**Data shown:**
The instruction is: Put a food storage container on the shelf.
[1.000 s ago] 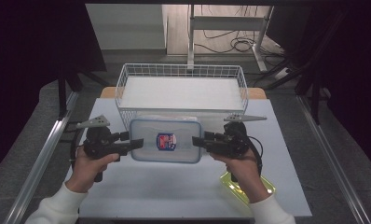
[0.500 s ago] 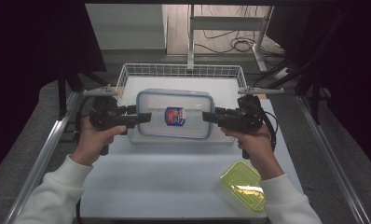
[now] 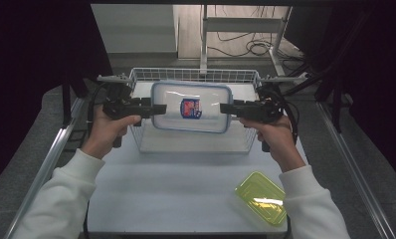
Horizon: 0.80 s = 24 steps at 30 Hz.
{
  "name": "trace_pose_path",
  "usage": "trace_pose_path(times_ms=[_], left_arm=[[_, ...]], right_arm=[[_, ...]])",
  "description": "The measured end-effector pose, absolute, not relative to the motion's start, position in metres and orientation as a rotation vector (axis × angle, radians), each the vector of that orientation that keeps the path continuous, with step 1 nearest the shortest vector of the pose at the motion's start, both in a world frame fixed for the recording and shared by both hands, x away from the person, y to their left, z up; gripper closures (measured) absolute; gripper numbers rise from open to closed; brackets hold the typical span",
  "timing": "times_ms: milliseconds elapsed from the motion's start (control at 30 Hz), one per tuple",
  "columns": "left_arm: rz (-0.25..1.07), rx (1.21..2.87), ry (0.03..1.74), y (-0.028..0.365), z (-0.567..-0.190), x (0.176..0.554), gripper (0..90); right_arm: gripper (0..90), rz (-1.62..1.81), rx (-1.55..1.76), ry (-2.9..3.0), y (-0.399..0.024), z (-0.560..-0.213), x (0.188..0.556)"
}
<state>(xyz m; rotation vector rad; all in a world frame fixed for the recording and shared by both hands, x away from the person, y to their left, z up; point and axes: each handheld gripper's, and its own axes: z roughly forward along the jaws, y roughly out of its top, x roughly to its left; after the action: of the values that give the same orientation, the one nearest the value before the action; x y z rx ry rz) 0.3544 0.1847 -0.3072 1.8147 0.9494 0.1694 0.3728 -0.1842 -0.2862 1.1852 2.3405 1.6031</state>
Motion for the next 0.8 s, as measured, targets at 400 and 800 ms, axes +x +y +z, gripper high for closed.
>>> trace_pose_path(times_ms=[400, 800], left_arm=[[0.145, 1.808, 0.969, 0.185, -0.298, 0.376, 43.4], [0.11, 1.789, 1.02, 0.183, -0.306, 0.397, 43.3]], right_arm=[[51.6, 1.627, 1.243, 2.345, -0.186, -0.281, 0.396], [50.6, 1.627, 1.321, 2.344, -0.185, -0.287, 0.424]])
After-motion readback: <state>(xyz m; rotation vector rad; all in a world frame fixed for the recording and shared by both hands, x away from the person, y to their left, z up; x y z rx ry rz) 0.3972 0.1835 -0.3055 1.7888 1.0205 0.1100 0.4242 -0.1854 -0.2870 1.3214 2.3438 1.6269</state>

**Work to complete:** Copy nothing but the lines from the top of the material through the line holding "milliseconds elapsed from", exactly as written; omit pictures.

**Solution:**
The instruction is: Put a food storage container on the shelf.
[1.000 s ago] 
[0.500 s ago] 
[now] 
Horizon: 0.80 s = 24 steps at 30 Hz.
{
  "name": "trace_pose_path",
  "usage": "trace_pose_path(times_ms=[_], left_arm=[[_, ...]], right_arm=[[_, ...]])",
  "description": "The measured end-effector pose, absolute, not relative to the motion's start, position in metres and orientation as a rotation vector (axis × angle, radians), each the vector of that orientation that keeps the path continuous, with step 1 nearest the shortest vector of the pose at the motion's start, both in a world frame fixed for the recording and shared by both hands, x away from the person, y to their left, z up; gripper closures (measured) absolute; gripper numbers rise from open to closed; brackets hold the typical span",
  "timing": "times_ms: milliseconds elapsed from the motion's start (control at 30 Hz), one per tuple",

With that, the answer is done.